Questa biografia, la prima dopo la beatificazione di Arsenio Maria da Trigolo, avvenuta  nel  Duomo  di  Milano  il  7  ottobre  2017,  vuole  ricordare  il  Beato cappuccino a 110 anni della sua morte, avvenuta nel convento di Bergamo il 10 dicembre 1909. L’Autore ripercorre in 18 agili capitoli l’intricata vicenda biografica di  Arsenio  che  si  trovò  a  vivere  tre  esperienze  umanamente  dolorose,  ma altrettanto proficue, nel suo mai interrotto impegno nel vivere la volontà di Dio come cammino per la sua santificazione.
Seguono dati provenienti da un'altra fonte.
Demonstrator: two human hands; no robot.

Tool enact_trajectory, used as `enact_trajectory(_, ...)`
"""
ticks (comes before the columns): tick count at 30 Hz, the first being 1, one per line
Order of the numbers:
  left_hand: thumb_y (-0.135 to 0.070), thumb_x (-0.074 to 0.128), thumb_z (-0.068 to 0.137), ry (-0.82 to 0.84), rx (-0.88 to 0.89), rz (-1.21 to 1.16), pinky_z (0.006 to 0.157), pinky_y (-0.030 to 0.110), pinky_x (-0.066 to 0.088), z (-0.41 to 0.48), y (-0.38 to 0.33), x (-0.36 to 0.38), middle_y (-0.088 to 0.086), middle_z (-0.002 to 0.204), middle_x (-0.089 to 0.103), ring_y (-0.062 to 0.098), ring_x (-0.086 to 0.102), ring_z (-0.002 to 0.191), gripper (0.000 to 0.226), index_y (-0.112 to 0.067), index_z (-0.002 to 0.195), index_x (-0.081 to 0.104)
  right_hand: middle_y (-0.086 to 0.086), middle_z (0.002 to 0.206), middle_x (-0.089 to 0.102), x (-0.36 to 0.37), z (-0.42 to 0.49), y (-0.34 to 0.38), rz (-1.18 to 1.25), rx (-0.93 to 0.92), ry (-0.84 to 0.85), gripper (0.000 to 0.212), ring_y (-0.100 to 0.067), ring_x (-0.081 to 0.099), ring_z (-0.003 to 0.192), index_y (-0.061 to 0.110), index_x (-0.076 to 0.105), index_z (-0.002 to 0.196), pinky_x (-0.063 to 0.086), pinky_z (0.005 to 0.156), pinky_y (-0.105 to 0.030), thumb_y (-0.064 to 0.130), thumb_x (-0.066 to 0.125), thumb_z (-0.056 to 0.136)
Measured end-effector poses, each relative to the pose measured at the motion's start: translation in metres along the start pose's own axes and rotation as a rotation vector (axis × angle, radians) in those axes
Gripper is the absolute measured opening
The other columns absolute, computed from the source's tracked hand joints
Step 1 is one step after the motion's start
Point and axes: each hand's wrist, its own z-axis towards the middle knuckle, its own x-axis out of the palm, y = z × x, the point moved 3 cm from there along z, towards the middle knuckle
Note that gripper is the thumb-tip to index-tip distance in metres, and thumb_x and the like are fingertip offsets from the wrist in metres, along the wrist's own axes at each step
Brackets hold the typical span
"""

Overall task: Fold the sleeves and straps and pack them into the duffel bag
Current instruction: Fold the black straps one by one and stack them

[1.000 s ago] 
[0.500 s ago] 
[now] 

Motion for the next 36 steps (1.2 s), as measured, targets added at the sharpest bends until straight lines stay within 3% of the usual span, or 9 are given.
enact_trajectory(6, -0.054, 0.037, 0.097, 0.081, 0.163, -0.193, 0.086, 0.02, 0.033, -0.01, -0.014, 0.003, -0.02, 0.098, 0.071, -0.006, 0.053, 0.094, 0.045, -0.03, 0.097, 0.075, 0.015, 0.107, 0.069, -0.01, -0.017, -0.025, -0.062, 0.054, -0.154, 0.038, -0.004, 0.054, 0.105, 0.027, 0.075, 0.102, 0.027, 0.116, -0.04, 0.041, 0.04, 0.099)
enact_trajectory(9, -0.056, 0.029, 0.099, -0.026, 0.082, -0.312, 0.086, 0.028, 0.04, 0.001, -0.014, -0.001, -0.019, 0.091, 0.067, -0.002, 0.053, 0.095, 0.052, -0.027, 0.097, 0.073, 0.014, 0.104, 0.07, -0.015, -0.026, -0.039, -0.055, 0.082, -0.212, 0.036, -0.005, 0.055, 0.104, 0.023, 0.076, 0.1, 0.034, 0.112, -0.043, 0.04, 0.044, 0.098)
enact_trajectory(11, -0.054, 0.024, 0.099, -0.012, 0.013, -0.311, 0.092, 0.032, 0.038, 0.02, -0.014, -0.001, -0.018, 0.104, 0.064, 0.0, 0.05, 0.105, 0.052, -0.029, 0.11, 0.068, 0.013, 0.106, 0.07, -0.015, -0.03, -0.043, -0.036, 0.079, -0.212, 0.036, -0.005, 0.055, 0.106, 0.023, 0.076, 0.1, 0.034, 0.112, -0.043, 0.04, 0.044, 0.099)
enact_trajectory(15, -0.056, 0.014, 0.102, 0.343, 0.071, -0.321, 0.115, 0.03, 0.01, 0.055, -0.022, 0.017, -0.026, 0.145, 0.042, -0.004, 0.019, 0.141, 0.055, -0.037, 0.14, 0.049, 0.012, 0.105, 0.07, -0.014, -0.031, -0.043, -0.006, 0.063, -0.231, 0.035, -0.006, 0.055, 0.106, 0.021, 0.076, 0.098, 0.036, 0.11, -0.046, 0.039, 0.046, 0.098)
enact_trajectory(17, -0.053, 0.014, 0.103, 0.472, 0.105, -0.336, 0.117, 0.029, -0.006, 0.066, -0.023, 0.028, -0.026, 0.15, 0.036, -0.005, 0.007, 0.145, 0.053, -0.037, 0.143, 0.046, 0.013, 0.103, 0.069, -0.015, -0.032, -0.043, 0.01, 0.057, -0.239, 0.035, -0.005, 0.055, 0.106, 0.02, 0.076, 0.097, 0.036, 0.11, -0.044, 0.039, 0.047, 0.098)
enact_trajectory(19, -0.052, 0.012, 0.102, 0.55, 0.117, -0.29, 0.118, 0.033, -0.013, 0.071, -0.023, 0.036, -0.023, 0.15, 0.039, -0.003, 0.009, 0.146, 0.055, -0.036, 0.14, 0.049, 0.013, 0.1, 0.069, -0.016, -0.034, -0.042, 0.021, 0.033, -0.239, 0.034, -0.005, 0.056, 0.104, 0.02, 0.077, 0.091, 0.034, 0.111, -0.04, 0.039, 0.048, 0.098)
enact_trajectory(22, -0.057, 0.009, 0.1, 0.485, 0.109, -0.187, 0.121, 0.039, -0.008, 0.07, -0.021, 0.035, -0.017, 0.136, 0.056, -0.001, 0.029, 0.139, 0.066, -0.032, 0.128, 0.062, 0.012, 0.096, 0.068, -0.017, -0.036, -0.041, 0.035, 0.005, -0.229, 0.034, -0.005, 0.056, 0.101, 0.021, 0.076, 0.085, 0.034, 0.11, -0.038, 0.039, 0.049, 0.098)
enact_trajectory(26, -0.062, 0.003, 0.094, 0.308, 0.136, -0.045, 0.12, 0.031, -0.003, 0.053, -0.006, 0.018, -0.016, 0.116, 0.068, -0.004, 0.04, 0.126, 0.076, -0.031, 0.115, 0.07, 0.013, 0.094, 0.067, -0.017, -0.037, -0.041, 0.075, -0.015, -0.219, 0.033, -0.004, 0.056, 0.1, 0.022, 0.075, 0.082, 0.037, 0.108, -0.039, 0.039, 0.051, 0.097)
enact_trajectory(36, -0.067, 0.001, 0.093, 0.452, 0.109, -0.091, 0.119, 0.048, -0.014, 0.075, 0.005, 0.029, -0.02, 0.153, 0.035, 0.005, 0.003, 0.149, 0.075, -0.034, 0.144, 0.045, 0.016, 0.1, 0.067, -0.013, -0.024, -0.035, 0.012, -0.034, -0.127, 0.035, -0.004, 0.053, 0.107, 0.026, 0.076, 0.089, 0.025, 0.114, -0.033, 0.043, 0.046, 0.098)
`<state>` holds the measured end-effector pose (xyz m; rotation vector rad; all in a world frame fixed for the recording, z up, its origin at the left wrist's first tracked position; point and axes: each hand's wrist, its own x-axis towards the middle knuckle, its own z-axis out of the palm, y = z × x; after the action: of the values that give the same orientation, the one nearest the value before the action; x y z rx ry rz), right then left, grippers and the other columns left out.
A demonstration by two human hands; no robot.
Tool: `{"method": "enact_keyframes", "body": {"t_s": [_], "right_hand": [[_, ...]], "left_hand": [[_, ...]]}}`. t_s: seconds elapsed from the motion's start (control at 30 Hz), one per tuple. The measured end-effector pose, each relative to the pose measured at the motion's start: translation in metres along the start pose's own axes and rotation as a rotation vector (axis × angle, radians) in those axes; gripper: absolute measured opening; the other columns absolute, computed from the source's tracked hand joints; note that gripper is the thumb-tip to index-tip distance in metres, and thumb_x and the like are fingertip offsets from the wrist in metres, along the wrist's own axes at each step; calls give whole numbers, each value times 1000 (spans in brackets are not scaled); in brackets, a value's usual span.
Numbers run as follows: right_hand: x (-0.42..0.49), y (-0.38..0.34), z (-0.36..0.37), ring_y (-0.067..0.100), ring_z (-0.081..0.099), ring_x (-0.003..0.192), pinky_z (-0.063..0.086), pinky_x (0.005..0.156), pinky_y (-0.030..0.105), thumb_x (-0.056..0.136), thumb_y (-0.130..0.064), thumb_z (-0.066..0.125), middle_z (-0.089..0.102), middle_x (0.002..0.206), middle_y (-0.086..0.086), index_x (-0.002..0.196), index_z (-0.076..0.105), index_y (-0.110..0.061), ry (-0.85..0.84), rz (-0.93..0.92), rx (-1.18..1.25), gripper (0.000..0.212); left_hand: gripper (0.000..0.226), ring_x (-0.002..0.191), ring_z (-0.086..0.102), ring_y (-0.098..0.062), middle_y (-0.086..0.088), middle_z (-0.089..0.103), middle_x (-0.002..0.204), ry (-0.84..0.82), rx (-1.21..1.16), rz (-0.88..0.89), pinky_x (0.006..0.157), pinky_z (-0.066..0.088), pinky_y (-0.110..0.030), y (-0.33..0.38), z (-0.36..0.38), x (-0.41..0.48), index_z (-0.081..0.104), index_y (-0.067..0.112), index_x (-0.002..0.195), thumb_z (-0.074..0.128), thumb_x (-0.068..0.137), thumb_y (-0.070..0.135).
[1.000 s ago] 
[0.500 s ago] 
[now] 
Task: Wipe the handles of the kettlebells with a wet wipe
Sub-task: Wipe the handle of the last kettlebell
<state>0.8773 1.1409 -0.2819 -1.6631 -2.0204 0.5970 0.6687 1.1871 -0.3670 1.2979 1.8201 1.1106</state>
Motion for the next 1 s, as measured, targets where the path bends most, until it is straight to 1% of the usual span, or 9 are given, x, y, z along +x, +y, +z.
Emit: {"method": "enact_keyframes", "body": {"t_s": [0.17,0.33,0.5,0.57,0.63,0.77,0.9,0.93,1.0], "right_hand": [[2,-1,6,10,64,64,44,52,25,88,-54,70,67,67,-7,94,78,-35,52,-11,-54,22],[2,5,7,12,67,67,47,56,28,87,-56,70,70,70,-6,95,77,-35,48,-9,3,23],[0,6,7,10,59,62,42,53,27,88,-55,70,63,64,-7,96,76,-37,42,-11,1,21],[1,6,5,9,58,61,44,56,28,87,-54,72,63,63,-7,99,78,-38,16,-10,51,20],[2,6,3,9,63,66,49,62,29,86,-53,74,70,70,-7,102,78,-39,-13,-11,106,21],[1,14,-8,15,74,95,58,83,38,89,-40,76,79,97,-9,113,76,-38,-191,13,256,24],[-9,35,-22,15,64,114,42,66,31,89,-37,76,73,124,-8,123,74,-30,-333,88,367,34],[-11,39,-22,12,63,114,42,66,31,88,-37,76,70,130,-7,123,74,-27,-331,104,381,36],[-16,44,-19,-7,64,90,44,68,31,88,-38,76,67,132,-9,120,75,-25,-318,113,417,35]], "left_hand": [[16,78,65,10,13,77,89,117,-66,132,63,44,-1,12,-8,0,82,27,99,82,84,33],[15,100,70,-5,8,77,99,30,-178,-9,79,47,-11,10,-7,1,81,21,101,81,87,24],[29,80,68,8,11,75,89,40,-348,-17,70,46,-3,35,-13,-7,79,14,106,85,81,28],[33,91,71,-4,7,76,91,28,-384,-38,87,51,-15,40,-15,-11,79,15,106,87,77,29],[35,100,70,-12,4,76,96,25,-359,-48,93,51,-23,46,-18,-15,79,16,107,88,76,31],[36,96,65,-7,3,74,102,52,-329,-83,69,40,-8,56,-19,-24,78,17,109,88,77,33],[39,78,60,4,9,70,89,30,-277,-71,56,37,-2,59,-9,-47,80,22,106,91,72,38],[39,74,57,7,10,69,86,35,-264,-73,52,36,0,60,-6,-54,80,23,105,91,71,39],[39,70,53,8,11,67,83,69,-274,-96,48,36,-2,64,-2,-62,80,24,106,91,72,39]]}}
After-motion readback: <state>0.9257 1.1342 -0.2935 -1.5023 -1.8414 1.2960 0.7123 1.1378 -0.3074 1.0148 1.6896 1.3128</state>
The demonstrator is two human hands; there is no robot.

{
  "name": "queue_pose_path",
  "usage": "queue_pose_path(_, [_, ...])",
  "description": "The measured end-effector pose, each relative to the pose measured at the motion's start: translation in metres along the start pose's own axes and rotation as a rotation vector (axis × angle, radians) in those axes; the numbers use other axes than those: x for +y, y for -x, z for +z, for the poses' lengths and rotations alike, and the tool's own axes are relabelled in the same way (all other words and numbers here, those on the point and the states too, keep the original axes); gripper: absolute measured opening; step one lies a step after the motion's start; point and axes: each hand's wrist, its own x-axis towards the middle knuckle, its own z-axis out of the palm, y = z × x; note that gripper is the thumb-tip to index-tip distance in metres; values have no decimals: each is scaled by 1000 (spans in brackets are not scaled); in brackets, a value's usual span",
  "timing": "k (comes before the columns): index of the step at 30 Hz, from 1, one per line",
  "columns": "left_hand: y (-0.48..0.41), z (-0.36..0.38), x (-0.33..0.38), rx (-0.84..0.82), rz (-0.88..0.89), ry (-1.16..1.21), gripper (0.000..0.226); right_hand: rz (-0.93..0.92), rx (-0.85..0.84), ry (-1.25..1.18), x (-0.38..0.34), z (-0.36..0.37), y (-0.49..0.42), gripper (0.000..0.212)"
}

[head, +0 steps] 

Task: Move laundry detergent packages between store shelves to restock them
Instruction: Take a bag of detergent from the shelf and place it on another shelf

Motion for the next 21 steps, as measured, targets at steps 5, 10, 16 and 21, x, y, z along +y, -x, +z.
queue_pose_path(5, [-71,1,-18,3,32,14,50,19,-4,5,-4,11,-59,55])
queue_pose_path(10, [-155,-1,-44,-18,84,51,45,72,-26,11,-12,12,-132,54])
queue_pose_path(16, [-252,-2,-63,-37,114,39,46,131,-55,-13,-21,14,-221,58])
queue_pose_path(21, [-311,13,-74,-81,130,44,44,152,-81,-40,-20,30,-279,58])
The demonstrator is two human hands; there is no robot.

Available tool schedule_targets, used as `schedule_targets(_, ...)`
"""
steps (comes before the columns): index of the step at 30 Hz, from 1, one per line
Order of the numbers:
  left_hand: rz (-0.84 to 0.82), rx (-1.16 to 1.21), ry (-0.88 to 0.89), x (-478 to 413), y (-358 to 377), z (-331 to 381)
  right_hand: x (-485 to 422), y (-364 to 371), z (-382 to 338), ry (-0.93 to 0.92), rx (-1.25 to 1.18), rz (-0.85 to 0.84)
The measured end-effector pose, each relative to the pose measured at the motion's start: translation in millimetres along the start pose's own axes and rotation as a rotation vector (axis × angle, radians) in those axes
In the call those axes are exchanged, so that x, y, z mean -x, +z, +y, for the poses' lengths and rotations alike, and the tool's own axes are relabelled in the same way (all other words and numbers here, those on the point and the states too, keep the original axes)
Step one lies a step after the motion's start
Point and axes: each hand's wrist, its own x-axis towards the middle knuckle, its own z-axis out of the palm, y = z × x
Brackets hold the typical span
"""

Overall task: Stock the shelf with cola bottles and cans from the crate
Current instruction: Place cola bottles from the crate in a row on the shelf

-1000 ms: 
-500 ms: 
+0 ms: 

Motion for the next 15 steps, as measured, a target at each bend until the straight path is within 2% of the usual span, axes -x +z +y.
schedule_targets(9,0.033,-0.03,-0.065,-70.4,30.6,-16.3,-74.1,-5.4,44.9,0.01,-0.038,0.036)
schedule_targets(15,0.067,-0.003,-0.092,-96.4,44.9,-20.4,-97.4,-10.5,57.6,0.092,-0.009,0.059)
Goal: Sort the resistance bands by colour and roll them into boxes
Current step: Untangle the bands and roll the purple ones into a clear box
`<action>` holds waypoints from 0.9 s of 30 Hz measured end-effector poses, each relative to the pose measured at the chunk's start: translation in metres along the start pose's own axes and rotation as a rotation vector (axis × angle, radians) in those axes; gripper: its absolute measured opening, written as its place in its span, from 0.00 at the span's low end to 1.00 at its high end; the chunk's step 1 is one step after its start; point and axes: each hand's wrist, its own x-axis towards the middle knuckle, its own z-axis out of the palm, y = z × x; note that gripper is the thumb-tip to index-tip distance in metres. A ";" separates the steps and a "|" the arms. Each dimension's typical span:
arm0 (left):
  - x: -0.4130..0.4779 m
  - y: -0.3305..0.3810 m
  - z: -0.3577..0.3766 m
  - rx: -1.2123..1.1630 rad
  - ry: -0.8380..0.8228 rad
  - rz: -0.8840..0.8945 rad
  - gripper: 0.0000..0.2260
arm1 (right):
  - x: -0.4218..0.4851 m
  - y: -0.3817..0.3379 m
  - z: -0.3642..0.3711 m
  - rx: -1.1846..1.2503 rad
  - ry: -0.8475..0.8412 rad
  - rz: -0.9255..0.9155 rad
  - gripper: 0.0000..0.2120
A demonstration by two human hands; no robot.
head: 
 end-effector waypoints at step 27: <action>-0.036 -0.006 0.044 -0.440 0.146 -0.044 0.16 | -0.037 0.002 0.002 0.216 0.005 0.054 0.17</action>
Infatti, dopo esser stato prete diocesano, don Giuseppe Migliavacca chiese e ottenne di entrare tra i Gesuiti dove il nome gli fu abbreviato in “padre Miglia”. Costretto ad abbandonare la Compagnia, fu chiamato a Torino per guidare un gruppo di giovani donne allo sbando, in balia di una esaltata pseudo fondatrice. Fu così che, suo malgrado, ricoprì il ruolo di fondatore delle Suore di Maria Consolatrice, dedicandosi corpo e anima alla loro formazione e diffusione. Raggiunto da calunnie assai pesanti, che provenivano - incredibile a dirsi - dalle stesse suore, fu costretto ad abbandonare l’Istituto. Nel

1902 i Cappuccini accolsero don Giuseppe nel noviziato di Lovere e lo chiamarono

Arsenio. Visse nel convento di Bergamo fino alla morte nel silenzio, nella mortificazione, dedicandosi senza risparmiarsi alle confessioni e alla predicazione, spargendo profumo di santità e di perdono.